Back schools for low back pain

Clinical bottom line: Back schools appear to be useful in relieving low back pain, but results may not persist beyond 12 months. These finding need to be confirmed with evidence from well-designed trials.

Back schools usually involve information-giving interventions where patients are taught about anatomy and function of the back, mechanical strain and posture. Isometric exercises for abdominal muscles and physical activity programmes are also given. These interventions were originally developed in Sweden, and the content can vary widely.

Systematic review

Koes BW, van Tulder MW, van der Windt WM, Bouter LM. The efficacy of back schools: a review of randomized clinical trials. J Clin Epidemiol. 1994 Aug; 47(8): 851-62

Inclusion criteria were randomised controlled trials of back schools for low back pain; back school programme had an education and skills component together with an exercise regimen; intervention given by a trained specialist; full journal publication.

Reviewers based their conclusion on the conclusion of original trials, taking quality of trial into account.
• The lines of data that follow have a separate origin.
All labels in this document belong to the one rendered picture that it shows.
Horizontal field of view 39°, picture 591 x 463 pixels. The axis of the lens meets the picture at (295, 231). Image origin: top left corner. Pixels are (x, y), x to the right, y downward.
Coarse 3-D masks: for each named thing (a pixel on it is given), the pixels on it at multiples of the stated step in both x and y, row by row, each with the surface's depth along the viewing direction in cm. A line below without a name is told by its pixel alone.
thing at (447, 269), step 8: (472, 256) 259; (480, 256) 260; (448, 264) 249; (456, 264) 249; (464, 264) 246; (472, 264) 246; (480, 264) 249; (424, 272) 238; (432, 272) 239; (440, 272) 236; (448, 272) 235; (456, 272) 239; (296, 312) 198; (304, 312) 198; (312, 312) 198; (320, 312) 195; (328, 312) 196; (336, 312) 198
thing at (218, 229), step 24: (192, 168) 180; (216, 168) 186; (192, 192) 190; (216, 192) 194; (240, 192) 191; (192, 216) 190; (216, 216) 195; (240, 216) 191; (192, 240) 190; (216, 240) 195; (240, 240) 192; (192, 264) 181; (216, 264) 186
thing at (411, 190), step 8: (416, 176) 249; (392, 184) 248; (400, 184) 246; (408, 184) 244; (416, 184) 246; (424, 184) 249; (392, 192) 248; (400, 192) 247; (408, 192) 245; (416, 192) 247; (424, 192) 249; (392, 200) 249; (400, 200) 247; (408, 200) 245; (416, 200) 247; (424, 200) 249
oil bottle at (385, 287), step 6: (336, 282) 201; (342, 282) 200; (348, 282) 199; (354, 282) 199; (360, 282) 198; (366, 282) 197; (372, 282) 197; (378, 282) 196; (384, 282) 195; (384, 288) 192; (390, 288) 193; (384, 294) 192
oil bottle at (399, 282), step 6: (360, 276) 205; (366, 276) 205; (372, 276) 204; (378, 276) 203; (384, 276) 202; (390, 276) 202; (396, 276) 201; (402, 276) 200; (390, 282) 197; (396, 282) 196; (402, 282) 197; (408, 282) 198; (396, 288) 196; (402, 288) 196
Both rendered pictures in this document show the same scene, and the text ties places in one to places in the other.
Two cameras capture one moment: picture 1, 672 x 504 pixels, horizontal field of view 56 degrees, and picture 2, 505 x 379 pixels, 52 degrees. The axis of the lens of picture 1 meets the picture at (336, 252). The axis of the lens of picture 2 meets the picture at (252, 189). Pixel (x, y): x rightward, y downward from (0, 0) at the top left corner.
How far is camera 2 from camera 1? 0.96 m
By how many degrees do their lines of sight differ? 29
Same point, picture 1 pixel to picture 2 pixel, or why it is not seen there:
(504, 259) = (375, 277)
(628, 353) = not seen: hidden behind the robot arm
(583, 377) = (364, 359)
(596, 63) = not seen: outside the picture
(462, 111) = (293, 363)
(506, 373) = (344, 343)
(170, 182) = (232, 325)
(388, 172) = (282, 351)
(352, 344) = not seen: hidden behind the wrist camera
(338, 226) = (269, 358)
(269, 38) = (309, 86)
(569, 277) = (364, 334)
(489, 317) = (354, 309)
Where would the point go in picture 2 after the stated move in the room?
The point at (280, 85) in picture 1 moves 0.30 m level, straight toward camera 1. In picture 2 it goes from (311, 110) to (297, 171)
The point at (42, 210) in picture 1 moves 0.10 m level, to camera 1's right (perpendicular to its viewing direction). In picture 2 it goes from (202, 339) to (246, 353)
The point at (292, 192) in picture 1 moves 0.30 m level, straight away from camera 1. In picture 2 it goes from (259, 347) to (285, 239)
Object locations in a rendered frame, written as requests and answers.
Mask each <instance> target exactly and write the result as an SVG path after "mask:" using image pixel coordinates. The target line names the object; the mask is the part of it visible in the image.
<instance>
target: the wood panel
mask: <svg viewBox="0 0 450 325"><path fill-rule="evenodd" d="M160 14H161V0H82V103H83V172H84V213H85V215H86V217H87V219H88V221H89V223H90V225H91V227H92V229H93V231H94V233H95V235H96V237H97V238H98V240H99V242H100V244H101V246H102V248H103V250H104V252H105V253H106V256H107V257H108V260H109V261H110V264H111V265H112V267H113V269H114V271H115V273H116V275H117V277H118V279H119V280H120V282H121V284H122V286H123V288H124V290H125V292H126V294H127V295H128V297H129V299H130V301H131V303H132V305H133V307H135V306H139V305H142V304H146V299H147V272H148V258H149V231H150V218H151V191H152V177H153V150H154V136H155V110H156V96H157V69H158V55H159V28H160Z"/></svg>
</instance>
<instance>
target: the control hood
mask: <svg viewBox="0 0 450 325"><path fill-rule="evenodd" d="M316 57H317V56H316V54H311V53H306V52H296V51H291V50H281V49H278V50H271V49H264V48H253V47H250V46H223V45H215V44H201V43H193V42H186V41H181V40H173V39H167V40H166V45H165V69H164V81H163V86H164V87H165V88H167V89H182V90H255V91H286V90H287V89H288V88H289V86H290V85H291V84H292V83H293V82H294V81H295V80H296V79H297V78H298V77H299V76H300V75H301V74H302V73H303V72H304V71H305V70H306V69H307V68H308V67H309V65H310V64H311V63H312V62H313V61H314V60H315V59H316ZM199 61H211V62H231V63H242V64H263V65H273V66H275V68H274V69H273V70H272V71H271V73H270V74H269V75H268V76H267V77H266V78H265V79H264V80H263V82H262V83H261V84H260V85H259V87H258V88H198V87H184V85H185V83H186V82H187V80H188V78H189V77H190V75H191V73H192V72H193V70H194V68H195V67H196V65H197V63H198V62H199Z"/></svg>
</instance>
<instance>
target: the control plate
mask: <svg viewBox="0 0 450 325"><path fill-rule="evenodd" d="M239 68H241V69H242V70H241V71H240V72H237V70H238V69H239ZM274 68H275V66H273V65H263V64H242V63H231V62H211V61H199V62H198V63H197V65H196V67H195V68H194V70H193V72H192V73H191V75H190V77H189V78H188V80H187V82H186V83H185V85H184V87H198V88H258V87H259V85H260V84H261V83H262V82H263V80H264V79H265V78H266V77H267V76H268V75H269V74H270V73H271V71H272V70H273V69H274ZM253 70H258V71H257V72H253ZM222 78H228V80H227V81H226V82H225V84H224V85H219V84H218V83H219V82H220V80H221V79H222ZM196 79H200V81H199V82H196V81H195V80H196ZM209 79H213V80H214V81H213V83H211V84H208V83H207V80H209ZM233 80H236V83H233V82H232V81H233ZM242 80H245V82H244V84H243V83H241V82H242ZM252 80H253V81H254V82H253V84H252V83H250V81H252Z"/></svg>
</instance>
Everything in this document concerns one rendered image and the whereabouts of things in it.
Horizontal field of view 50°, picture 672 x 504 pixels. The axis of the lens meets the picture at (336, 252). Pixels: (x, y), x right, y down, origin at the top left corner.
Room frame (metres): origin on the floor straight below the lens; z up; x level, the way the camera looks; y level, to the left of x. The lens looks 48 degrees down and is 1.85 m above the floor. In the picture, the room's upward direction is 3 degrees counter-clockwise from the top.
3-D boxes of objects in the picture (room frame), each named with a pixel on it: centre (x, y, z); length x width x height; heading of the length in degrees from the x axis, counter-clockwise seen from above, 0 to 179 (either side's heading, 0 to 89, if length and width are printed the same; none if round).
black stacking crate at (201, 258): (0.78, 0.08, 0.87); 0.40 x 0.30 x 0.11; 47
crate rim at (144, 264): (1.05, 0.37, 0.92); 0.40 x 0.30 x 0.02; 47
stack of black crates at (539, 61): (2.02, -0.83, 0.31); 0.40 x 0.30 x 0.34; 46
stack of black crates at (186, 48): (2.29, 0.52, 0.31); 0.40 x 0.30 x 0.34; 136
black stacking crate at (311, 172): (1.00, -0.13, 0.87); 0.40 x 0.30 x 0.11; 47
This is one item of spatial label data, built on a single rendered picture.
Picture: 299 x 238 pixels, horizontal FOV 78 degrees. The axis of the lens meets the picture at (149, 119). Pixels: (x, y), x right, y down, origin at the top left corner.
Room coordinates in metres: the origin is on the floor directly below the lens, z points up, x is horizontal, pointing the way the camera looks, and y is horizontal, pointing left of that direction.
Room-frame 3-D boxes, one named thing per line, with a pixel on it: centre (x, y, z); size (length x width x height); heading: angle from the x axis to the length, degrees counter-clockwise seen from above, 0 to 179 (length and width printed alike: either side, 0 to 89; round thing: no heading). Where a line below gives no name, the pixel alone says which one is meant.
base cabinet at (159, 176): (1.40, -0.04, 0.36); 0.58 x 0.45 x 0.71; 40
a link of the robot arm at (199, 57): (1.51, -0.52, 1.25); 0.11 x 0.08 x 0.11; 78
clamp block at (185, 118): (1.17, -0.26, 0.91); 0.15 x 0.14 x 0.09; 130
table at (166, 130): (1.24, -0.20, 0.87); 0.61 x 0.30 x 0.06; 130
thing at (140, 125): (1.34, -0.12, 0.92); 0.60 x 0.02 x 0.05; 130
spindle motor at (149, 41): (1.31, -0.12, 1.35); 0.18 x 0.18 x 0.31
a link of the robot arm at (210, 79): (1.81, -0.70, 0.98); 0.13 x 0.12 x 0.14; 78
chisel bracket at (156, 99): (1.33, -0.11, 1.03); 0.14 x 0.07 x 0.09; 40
Measures of efficacy varied between trials.


Trials varied greatly in quality, very few were blind, and overall quality rating was low. Trials were in a mixture of acute, chronic and recurrent low back pain.

Seven of 16 trials reported better results from back school programme compared with usual care, short-waves, waiting list control, etc. These were generally the higher quality trials, and included the two highest quality trials (score "e 50 of a possible 100).

The four highest quality trials were all positive, and took place in occupational settings. No significant differences were apparent at 12 months, even though some interventions were intensive (e.g. three to five weeks of intensive exercise, etc).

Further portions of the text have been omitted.